» Try it
Beginning with the line that holds "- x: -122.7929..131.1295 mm" in the data below, give again every line through the one that holds "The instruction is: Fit", exactly as written.
START Records for this exercise
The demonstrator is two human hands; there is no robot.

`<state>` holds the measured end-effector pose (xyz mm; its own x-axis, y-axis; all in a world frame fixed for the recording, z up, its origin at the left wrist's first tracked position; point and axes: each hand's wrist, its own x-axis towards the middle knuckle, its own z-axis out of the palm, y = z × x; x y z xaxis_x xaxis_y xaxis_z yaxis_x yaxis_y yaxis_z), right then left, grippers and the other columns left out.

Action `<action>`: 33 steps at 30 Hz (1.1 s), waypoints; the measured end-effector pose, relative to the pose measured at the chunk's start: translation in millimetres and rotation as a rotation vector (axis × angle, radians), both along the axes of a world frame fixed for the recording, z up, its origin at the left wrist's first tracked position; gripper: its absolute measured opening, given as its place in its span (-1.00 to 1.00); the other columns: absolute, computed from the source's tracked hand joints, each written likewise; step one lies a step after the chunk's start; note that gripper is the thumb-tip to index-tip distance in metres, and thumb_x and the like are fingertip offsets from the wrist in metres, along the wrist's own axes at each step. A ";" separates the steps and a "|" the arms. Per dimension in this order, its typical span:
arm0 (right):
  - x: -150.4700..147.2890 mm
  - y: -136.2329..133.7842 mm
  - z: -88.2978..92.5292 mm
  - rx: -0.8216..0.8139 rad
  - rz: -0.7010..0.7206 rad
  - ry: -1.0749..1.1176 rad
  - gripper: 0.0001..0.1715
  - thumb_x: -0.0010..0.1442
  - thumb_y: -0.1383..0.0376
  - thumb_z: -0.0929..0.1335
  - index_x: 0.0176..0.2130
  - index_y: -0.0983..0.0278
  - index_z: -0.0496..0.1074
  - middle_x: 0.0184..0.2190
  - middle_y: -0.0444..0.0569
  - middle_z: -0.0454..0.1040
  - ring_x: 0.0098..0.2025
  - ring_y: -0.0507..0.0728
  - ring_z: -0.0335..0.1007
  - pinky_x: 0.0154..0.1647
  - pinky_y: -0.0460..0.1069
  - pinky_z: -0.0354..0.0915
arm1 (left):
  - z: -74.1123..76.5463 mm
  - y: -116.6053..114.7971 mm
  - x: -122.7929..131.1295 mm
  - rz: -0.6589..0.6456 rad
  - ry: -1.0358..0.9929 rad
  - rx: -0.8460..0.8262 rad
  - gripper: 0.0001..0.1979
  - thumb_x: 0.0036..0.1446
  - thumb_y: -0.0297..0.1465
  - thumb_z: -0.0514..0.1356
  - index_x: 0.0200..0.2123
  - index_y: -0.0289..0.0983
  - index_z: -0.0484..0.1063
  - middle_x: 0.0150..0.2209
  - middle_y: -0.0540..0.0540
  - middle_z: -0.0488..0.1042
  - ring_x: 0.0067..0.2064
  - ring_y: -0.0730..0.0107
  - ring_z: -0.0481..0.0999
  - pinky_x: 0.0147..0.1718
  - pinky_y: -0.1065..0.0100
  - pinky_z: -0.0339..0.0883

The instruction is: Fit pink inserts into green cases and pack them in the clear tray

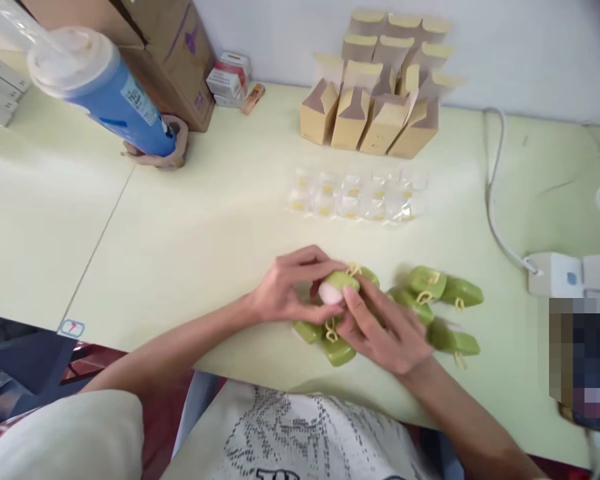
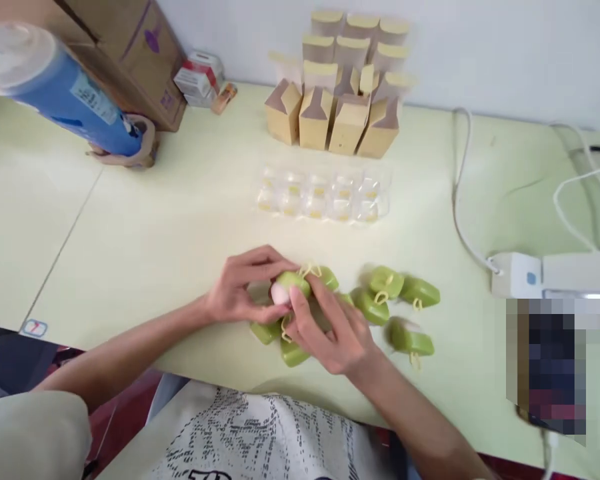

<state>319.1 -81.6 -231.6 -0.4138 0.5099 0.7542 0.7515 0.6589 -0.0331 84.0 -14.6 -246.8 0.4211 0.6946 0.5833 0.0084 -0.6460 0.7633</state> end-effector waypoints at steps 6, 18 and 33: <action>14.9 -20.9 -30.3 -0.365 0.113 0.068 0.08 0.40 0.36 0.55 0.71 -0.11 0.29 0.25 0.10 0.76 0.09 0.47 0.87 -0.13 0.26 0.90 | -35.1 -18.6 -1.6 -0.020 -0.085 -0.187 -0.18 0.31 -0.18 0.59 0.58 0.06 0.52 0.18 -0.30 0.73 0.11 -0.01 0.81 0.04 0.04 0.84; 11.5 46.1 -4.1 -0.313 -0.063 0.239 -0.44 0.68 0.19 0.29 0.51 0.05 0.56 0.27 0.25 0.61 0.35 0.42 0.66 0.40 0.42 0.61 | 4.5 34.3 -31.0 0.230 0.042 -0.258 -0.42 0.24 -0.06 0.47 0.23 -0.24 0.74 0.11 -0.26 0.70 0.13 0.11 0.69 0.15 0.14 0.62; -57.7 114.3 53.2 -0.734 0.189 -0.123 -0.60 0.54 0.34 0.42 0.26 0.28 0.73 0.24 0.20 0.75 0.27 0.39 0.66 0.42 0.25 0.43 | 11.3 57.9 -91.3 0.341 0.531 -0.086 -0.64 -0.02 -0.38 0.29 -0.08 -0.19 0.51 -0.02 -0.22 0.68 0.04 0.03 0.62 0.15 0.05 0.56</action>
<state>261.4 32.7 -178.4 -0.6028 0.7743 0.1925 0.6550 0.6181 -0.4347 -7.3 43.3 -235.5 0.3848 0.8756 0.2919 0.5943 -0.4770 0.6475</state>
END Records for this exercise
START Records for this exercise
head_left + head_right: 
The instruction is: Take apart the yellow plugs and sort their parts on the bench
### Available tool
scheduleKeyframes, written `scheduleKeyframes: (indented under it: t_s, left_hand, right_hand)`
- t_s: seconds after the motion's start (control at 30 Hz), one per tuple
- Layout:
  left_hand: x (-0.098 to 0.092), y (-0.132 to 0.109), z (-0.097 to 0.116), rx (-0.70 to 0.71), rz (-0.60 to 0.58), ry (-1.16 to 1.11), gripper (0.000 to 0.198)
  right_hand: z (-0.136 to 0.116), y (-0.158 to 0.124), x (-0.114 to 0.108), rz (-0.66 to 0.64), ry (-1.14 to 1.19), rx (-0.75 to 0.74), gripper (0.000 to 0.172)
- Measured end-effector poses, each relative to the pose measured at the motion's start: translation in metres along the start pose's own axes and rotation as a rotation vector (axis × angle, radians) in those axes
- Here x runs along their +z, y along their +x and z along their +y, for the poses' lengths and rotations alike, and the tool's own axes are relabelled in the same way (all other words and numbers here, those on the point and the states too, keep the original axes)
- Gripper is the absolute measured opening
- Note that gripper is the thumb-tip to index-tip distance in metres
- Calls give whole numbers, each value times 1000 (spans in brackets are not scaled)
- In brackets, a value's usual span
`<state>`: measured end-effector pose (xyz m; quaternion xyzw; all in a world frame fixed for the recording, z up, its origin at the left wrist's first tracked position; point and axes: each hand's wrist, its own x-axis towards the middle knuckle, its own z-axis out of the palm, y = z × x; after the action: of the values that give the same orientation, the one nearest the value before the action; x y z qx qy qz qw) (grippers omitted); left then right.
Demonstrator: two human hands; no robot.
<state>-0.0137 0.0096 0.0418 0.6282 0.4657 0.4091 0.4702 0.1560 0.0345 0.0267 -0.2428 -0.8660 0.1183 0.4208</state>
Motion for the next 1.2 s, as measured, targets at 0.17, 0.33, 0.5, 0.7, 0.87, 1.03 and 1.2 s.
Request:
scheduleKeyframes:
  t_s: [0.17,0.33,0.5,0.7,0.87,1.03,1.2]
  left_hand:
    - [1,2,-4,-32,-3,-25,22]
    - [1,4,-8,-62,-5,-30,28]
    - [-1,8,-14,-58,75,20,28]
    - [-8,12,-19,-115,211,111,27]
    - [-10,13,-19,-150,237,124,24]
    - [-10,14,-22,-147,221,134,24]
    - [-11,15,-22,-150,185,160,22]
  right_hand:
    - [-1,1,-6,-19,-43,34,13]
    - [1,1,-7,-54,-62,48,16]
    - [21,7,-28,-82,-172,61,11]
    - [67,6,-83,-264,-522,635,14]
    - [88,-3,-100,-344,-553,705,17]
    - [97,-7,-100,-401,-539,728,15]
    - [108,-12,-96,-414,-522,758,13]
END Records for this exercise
» Task answer
  - x: -122.7929..131.1295 mm
  - rz: -0.6589..0.6456 rad
  - ry: -1.0358..0.9929 rad
  - rx: -0.8460..0.8262 rad
  - gripper: 0.0001..0.1979
  - thumb_x: 0.0036..0.1446
  - thumb_y: -0.0297..0.1465
  - thumb_z: -0.0514..0.1356
  - index_x: 0.0200..0.2123
  - index_y: -0.0289..0.0983
  - index_z: -0.0484..0.1063
  - middle_x: 0.0150..0.2209
  - middle_y: -0.0540..0.0540
  - middle_z: -0.0488..0.1042
  - ring_x: 0.0067..0.2064
  - ring_y: -0.0730..0.0107
  - ring_z: -0.0481..0.0999
  - pinky_x: 0.0147..0.1718
  - pinky_y: -0.1065..0.0100
  - pinky_z: -0.0339..0.0883

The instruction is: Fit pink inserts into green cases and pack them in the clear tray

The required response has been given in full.